Four major self-guided and mapped rides headed off, as the local Apache and Navajo might say, in the direction of the four winds. The stunning day trips ranged from 235 to 367 miles, riding into the heart of Arizona's breathtaking Martian landscapes and long-dead volcanic ranges, exploring ghost towns, skirting Indian ruins, visiting red rock wonderlands, cool desert rivers and lakes, and slicing through hundreds of millions of years of geologic time. If you know how to look, remnants of shallow oceans that invaded and retreated over eons of deep time are evident, depositing the sand and mud that later formed the colorful stone sentinels towering above what was once Jurassic sea beds. 

Cyclefest admission cost $50 pp for a five-day pass, or $20 pp Wednesday and Thursday; $25 Friday and Saturday, and $15 Sunday. Children 12 and under were free.
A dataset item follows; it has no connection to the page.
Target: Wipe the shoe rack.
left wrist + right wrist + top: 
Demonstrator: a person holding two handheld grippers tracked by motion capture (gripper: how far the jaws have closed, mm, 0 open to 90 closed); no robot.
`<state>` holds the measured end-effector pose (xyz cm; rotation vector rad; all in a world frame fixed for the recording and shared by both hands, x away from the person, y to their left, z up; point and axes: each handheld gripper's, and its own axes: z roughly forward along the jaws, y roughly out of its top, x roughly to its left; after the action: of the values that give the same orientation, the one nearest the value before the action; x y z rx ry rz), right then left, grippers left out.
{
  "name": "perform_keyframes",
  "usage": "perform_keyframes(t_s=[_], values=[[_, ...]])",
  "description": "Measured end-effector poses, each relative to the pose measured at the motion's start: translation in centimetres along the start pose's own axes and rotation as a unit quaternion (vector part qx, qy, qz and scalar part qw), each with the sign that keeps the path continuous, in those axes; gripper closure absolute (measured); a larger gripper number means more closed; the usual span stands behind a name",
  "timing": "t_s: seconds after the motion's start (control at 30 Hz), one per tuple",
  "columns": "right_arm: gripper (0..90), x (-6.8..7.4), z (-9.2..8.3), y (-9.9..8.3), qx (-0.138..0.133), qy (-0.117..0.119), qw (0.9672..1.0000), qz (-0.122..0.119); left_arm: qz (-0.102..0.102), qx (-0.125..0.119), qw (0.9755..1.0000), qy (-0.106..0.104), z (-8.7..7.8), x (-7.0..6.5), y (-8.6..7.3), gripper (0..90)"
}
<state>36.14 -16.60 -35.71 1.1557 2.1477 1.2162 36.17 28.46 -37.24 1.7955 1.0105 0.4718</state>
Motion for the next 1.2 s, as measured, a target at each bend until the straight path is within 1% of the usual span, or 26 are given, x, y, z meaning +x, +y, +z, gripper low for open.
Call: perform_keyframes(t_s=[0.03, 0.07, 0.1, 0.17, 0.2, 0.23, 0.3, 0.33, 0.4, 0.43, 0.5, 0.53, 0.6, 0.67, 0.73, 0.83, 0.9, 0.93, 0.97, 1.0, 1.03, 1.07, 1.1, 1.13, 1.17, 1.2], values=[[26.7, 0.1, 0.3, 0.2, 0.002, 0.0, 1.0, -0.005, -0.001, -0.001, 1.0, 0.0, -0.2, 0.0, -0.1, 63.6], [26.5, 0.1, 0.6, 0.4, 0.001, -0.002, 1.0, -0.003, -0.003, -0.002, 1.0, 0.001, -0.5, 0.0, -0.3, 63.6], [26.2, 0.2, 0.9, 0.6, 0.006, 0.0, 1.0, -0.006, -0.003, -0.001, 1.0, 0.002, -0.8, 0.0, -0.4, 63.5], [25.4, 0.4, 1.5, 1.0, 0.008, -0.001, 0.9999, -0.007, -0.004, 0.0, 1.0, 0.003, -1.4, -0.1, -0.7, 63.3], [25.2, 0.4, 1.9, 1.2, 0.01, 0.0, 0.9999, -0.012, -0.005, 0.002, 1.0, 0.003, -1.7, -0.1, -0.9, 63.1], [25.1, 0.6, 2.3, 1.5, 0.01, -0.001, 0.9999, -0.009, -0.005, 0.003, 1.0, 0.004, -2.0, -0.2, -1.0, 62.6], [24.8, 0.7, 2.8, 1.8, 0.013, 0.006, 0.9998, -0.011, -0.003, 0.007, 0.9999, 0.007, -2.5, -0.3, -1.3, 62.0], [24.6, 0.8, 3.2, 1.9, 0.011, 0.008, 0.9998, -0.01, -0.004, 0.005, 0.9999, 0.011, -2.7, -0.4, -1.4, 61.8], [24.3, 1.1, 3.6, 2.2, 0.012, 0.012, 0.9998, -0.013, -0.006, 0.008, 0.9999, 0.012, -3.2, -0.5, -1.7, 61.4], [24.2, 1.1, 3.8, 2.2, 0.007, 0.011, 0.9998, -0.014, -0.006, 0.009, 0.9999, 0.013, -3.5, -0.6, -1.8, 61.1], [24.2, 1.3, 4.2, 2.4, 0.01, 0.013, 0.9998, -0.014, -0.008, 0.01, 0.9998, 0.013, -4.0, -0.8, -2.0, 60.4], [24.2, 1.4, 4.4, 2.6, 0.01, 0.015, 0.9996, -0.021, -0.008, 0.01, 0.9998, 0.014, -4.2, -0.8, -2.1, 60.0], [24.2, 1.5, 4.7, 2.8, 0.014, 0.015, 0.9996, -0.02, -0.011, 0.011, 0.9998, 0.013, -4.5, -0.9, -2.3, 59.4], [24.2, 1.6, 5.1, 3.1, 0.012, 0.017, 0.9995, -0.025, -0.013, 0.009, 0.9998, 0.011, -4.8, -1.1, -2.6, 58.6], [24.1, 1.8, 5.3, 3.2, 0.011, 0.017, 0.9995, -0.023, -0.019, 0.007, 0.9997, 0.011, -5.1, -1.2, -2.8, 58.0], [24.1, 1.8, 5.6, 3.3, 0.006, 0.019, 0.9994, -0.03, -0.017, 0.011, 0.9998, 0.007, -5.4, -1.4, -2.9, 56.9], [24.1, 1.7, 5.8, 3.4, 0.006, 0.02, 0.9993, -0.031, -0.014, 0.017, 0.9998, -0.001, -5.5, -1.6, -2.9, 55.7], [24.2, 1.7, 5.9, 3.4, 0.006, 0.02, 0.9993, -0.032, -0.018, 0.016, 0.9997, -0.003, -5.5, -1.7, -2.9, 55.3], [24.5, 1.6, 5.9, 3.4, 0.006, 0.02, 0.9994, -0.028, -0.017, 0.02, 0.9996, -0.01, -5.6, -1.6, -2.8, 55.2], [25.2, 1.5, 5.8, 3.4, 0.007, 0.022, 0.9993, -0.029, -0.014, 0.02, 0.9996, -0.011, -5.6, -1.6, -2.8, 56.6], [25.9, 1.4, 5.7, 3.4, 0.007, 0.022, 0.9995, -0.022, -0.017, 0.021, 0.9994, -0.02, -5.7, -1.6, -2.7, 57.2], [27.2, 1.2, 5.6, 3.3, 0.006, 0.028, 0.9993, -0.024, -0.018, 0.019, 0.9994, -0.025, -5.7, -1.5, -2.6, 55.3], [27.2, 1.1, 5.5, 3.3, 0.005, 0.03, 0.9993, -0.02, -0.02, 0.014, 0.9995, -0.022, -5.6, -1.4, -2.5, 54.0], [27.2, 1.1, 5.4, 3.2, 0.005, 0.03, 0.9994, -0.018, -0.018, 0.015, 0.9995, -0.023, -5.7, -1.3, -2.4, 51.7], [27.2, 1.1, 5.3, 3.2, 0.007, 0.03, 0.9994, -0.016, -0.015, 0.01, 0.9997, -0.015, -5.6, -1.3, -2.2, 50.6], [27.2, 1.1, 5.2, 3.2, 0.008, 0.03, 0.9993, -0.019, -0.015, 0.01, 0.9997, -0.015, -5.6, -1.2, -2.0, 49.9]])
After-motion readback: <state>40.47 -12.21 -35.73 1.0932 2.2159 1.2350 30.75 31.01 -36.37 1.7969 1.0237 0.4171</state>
All tickets included the evening headliner concert series.

While all makes and models of bike and biker are welcome, like any motorcycle rally there isn’t a lot to entertain children. A fair number of baby carriages and kids in tow, however, were seen moseying around, especially Sunday afternoon. This is probably more a reflection of how secure the event is, and how safe and comfortable moms and dads feel bringing their young children through the gate to behold the leather and tat-clad spectacle.

This also appeared true of single women, showing up day and night alone, in pairs or packs and dressed in Scottsdale finery, posh leathers or swanky saloon fashion. Once almost the exclusive domain of savage and crazed men, motorcycle rallies have seen an steady influx of women riding or walking in, adding balance and clean faces and nice smelling hair to what used to be a grizzly gathering.

Arizona Bike Week will reconvene next year around the same dates, but the schedule is yet to be determined. Ticket prices have not yet been set but are not expected to vary much.